*** Opening Source records ***
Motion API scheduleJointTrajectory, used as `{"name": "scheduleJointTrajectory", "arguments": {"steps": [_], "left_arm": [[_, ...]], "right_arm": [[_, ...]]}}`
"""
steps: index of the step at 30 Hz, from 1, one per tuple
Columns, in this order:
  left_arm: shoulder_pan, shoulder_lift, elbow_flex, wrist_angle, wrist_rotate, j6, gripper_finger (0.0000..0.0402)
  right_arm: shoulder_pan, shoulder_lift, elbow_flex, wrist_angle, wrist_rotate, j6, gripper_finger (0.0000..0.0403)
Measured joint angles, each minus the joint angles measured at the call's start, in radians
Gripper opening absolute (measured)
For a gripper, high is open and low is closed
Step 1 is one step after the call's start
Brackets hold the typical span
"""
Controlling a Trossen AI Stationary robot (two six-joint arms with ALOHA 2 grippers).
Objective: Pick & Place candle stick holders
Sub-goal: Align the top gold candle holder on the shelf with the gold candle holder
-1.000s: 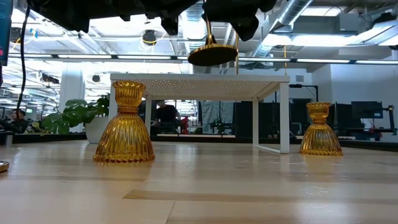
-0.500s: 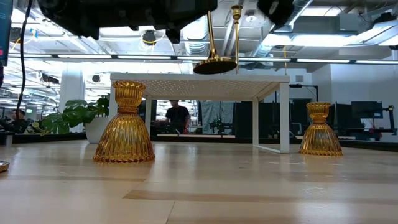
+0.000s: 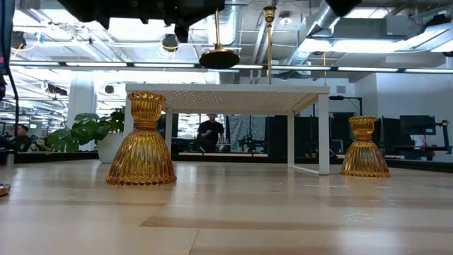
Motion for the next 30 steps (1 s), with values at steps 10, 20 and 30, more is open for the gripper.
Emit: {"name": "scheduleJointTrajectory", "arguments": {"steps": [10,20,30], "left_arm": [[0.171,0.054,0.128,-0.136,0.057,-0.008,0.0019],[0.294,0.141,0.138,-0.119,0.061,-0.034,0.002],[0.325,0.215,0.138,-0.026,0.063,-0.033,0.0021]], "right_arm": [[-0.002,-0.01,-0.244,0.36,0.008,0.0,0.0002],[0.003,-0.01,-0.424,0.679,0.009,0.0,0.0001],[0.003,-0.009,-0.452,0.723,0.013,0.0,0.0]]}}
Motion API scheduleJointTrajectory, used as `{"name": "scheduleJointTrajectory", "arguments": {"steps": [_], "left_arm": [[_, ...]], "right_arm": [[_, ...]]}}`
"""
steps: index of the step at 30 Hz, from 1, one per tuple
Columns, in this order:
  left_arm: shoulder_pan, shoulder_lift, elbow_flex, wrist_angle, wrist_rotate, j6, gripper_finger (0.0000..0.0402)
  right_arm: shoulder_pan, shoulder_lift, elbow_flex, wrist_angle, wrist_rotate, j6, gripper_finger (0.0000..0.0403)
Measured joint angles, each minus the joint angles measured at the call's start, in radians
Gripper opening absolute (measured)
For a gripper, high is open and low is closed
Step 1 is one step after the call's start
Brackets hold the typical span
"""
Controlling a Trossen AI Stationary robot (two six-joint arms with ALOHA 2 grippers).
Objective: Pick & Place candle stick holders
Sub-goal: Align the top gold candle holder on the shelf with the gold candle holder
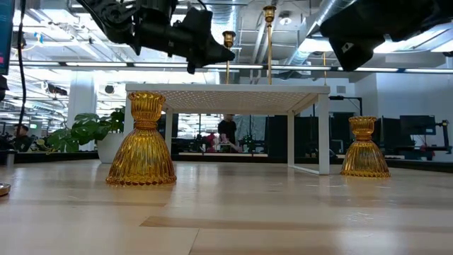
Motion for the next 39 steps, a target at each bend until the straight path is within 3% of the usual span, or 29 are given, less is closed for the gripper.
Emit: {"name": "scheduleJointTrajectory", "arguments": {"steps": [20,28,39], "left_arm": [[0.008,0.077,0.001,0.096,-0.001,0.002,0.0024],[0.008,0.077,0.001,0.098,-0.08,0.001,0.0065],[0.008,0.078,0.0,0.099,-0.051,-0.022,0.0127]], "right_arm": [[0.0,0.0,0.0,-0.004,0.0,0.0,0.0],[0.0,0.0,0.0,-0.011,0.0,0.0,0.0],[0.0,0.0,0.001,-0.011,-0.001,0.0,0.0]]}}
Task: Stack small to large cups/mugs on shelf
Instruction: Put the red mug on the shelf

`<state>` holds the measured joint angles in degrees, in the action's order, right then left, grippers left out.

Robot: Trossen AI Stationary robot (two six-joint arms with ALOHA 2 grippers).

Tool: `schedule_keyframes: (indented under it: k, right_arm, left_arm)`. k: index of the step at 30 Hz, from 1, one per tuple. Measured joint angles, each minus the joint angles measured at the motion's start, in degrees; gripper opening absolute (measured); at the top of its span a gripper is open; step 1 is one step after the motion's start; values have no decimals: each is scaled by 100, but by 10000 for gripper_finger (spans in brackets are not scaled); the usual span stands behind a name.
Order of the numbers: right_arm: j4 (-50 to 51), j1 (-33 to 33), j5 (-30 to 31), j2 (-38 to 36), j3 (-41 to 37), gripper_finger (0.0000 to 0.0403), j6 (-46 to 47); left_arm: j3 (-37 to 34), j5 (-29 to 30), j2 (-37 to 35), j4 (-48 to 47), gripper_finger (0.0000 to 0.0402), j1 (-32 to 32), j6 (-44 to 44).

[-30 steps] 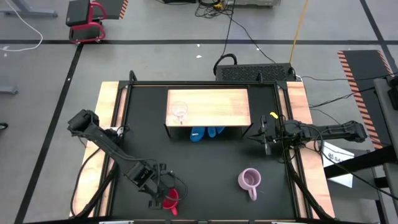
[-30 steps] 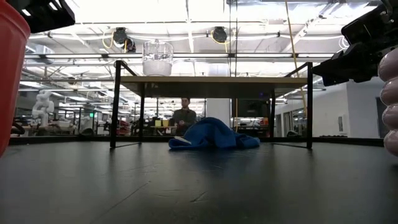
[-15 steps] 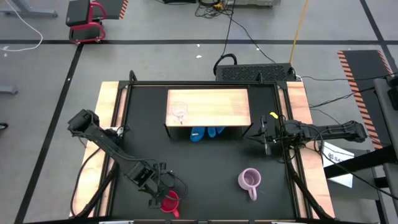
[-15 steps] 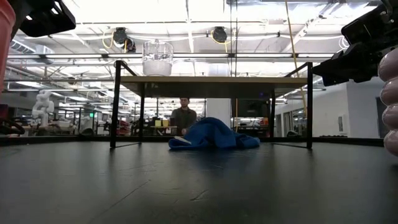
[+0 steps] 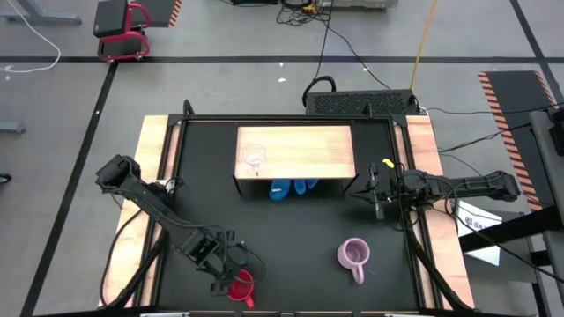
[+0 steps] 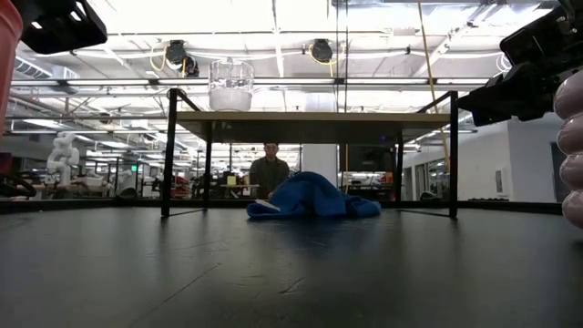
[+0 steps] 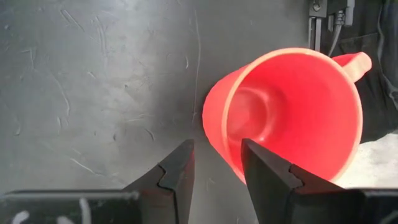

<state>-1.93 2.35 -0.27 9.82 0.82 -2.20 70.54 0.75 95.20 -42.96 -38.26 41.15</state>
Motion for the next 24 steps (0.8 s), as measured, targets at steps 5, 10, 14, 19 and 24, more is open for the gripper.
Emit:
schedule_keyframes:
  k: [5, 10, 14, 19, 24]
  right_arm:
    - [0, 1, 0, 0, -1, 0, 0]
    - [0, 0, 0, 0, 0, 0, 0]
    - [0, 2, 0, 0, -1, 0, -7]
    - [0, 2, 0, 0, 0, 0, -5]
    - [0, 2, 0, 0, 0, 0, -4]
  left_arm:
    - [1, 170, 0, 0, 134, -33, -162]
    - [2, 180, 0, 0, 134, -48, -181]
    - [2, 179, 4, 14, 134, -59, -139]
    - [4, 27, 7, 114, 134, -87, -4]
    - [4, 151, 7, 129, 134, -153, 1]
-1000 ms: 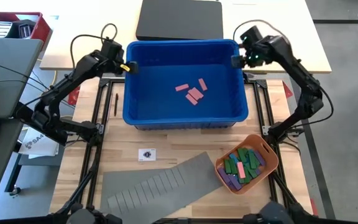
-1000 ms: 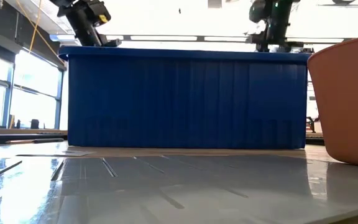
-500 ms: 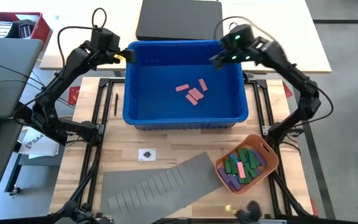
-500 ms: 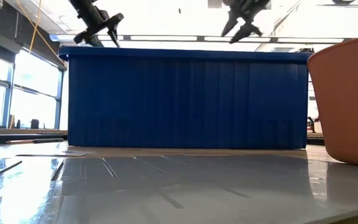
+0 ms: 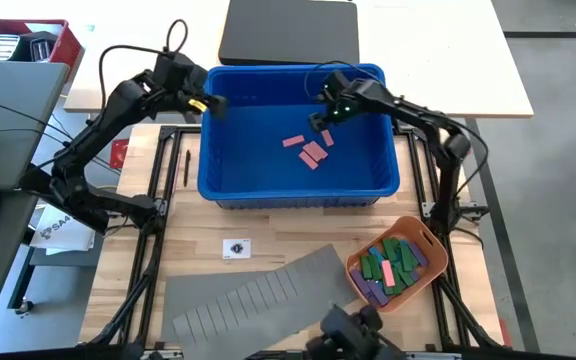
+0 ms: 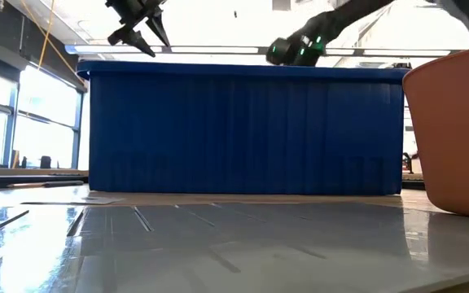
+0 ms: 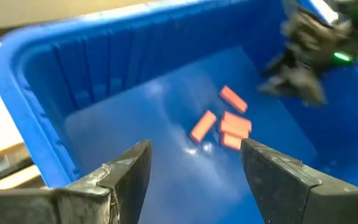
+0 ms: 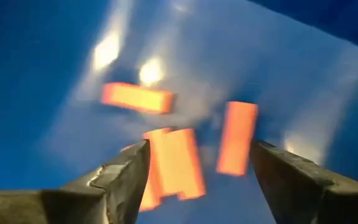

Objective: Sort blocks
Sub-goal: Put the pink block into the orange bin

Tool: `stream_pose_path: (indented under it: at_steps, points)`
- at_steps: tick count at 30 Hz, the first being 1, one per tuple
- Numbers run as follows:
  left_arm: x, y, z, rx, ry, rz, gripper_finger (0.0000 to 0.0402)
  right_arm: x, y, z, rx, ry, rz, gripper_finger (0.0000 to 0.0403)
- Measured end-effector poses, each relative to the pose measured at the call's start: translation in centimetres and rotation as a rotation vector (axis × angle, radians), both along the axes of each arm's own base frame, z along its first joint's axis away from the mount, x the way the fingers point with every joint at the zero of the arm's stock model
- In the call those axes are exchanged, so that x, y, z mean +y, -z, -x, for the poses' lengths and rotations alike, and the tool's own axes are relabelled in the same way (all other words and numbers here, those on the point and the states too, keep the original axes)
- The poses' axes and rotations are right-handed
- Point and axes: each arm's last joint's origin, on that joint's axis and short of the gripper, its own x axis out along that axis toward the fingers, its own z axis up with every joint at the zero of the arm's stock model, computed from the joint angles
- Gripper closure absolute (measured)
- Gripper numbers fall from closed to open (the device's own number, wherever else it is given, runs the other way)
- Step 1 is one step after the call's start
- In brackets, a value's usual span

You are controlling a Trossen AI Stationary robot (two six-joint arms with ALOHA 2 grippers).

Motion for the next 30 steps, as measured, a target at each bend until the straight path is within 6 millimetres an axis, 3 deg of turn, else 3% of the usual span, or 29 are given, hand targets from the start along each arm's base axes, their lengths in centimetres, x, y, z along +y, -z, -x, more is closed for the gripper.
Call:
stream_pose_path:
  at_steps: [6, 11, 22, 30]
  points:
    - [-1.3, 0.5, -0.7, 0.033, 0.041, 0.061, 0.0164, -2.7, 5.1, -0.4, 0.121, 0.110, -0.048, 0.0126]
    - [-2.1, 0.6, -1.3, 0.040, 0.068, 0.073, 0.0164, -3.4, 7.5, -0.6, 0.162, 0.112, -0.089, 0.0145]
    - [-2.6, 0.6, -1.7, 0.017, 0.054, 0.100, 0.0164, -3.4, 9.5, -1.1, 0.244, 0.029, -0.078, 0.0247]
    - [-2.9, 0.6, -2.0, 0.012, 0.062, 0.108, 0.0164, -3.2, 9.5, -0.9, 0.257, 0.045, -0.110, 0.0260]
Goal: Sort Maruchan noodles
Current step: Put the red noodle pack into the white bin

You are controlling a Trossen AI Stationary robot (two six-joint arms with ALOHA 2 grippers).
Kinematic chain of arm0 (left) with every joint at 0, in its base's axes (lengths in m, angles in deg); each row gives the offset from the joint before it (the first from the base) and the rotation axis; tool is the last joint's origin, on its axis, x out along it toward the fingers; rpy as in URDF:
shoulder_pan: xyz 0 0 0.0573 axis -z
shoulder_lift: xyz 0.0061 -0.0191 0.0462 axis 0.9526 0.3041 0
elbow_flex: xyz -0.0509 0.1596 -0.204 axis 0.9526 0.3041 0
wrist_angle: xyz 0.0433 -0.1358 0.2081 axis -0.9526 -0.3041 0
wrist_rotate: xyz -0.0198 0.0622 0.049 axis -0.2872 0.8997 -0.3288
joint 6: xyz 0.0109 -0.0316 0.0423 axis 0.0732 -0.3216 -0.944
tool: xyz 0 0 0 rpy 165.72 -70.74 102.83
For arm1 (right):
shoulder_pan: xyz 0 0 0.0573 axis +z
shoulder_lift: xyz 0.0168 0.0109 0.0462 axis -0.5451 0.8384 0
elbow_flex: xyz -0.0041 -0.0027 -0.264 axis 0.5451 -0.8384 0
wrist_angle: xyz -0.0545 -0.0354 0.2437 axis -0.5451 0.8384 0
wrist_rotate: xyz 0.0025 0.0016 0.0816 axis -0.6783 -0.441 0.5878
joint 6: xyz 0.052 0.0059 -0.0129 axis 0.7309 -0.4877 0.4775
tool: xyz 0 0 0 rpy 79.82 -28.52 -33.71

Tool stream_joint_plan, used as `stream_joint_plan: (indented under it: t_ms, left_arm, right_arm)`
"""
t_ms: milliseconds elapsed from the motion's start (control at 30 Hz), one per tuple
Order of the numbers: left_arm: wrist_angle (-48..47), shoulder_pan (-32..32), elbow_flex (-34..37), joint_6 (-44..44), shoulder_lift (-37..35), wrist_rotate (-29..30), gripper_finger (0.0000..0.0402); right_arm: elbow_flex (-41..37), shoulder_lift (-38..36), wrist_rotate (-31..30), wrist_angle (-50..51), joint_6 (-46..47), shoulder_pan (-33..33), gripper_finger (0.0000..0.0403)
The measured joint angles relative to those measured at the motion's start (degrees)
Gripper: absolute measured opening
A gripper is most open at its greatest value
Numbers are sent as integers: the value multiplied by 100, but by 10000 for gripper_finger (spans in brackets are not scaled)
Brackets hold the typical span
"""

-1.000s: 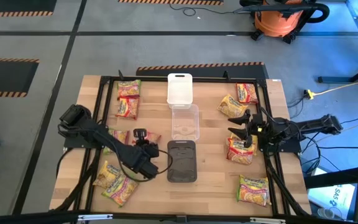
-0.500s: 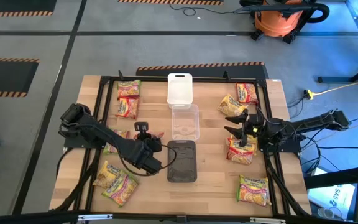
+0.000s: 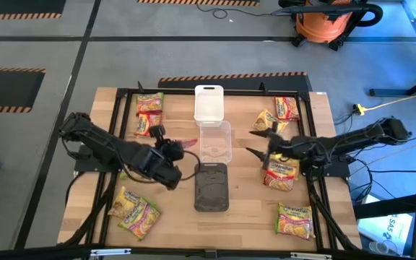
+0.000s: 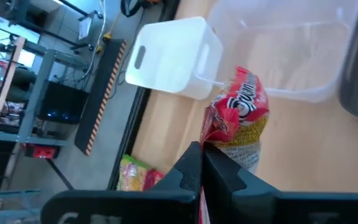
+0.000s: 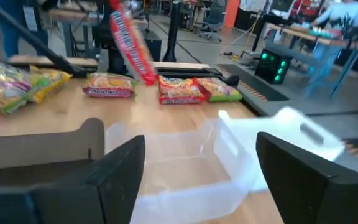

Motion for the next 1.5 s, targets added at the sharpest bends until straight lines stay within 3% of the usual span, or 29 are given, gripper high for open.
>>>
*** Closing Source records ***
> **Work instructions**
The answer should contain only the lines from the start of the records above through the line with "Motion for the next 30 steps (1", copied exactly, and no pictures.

> **Output for this task**
Motion API scheduleJointTrajectory, used as `{"name": "scheduleJointTrajectory", "arguments": {"steps": [_], "left_arm": [[_, ...]], "right_arm": [[_, ...]]}}`
"""
steps: index of the step at 30 Hz, from 1, one per tuple
Columns, in this order:
  left_arm: shoulder_pan, shoulder_lift, elbow_flex, wrist_angle, wrist_rotate, j6, gripper_finger (0.0000..0.0402)
  right_arm: shoulder_pan, shoulder_lift, elbow_flex, wrist_angle, wrist_rotate, j6, gripper_finger (0.0000..0.0403)
Measured joint angles, each minus the joint angles measured at the call's start, in radians
Gripper opening absolute (measured)
For a gripper, high is open and low is closed
Step 1 is one step after the call's start
Brackets hold the typical span
"""
Controlling a Trossen AI Stationary robot (two six-joint arms with ALOHA 2 grippers).
Objective: Pick & Place candle stick holders
Sub-goal: Align the top gold candle holder on the shelf with the gold candle holder
-1.000s: 
-0.500s: 
+0.000s: 
Motion for the next 30 steps (1 s), with values at steps 10, 20 and 30, more is open for the gripper.

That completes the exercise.